Sleeping Beauty volunteers to undergo the following experiment. On Sunday she is given a drug that sends her to sleep. A fair coin is then tossed just once in the course of the experiment to determine which experimental procedure is undertaken. If the coin comes up heads, Beauty is awakened and interviewed on Monday, and then the experiment ends. If the coin comes up tails, she is awakened and interviewed on Monday, given a second dose of the sleeping drug, and awakened and interviewed again on Tuesday. The experiment then ends on Tuesday, without flipping the coin again. The sleeping drug induces a mild amnesia, so that she cannot remember any previous awakenings during the course of the experiment (if any). During the experiment, she has no access to anything that would give a clue as to the day of the week. However, she knows all the details of the experiment.
Each interview consists of one question, “What is your credence now for the proposition that our coin landed heads?”
One argument says that since Beauty will see the same thing on waking whether the coin came up heads or not, what she sees on waking provides no evidence one way or the other about the coin, and therefore she should stick with the prior probability of one half.
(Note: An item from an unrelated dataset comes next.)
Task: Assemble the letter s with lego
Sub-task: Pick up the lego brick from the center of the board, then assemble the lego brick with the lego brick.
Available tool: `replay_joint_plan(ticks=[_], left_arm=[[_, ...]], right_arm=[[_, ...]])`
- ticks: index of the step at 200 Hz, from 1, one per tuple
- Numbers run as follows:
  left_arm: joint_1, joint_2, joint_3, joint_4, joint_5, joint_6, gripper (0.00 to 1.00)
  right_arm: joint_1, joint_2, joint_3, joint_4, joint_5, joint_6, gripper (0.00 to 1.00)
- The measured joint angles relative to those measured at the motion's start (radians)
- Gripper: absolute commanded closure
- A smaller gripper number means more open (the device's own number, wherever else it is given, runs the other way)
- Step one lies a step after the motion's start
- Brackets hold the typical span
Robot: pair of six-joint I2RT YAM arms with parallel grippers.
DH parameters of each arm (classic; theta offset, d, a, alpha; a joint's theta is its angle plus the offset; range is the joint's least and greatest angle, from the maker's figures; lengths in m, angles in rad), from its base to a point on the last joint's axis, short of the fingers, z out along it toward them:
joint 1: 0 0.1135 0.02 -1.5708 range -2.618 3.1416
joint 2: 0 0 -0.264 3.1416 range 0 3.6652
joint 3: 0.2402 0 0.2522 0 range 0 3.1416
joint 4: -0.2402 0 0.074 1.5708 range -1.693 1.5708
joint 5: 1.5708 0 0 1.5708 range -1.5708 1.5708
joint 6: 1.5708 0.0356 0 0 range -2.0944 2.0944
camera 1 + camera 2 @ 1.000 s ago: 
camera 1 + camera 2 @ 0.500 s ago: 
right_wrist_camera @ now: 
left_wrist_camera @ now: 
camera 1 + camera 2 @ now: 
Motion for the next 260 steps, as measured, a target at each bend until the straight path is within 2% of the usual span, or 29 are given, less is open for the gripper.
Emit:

Another argument replies that the two awakenings when the coin comes up tails imply that waking up itself should be considered evidence in favor of tails. Out of all possible situations where Beauty is asked the question, only one out of three has the coin showing heads. Therefore, one third.
A third argument tries to add rigor by considering monetary payoffs. If Beauty’s bets about the coin get paid out once per experiment, she will do best by acting as if the probability is one half. If the bets get paid out once per awakening, acting as if the probability is one third has the best expected value.